This supports the idea that the data has been cleaned up/compressed according to the scheme above. Of course there will also be resolution issues. The IR generator has a resolution of say +/- 4uS, the scope will have a resolution of +/- X uS and the recording and playback of the Chunghop will have a resolution of +/- X uS. That is probably why the same numbers keep appearing in the scope output. If everything has a very high resolution say in uS, then there would have been a much wider variety of numbers appearing in the scope output. Further, if the Chunghop does actually do compression as outlined above, then it would have to apply some tolerance when identifying repeating groups.

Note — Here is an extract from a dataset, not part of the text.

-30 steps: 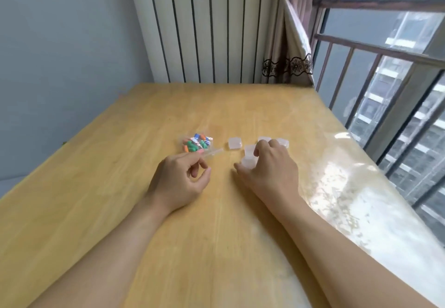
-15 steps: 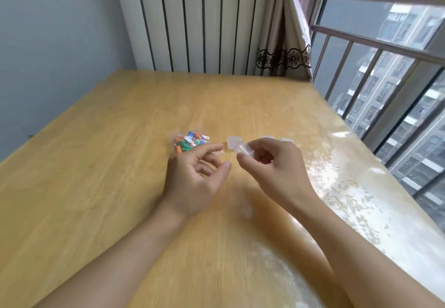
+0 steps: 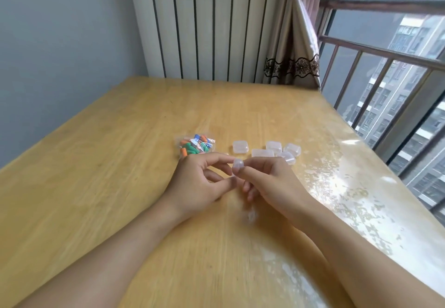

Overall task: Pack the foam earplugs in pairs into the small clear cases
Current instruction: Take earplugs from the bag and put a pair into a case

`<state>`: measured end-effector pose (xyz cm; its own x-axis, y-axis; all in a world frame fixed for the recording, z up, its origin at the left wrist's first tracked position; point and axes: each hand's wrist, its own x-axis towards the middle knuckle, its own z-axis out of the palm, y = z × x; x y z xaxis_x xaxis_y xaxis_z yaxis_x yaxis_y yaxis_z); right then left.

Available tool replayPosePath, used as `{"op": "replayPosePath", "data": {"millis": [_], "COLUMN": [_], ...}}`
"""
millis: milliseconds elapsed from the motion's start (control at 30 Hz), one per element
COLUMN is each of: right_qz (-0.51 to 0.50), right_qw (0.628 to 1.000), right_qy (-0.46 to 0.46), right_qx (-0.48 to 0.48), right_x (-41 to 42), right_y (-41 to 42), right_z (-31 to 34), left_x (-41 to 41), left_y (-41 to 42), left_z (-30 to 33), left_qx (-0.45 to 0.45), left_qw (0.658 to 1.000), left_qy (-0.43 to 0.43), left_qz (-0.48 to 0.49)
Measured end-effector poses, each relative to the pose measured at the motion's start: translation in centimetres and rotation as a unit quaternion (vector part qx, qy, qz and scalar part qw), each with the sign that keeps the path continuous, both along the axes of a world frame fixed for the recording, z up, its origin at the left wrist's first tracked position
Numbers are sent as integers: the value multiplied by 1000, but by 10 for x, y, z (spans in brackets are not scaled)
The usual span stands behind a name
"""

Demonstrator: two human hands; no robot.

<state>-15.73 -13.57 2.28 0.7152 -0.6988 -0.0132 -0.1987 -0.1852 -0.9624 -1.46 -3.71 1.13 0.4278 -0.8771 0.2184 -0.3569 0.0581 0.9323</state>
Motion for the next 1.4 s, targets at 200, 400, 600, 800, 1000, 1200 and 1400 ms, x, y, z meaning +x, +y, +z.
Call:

I could guess it has a resolution of 1 or 2 carrier periods.

OLDokasional:
Here's a view assorted kinds of data'

Do you have an IR Scope output of the Sony12 POWER pattern please.

Here are some more.

When looking at an EEPROM data dump, notice that AAh indicates the start of 64 words of learned signal data. The decimal value of the second word divided into the processor clock frequency (4 MHz) is the carrier frequency. For example, 4 MHz/ [63h = 99 decimal] = 40,404 Hz. That's a 1% error. Try as I might I could never get Chunghop to give that as "64h". And I can't explain why my recording device (an IR Widget) might give a carrier frequency like 40,086 or 40,197 for the actual transmission of the Sony12 signal, other than its own limitations in timing measurements.

Timing errors... Is that 4 MHz you mention really 4 MHz? Maybe it is closer to 3.97 MHz? That'd explain the value there and then. For the MCU it doesn't matter as long as that 3.97 MHz itself is a stable value, it is calibrated out as you do the learning process.
The Sony12 likewise. As long as the frequency is within tolerance it'll be detected just fine, and a just slightly wider tolerance may already give a much cheaper product.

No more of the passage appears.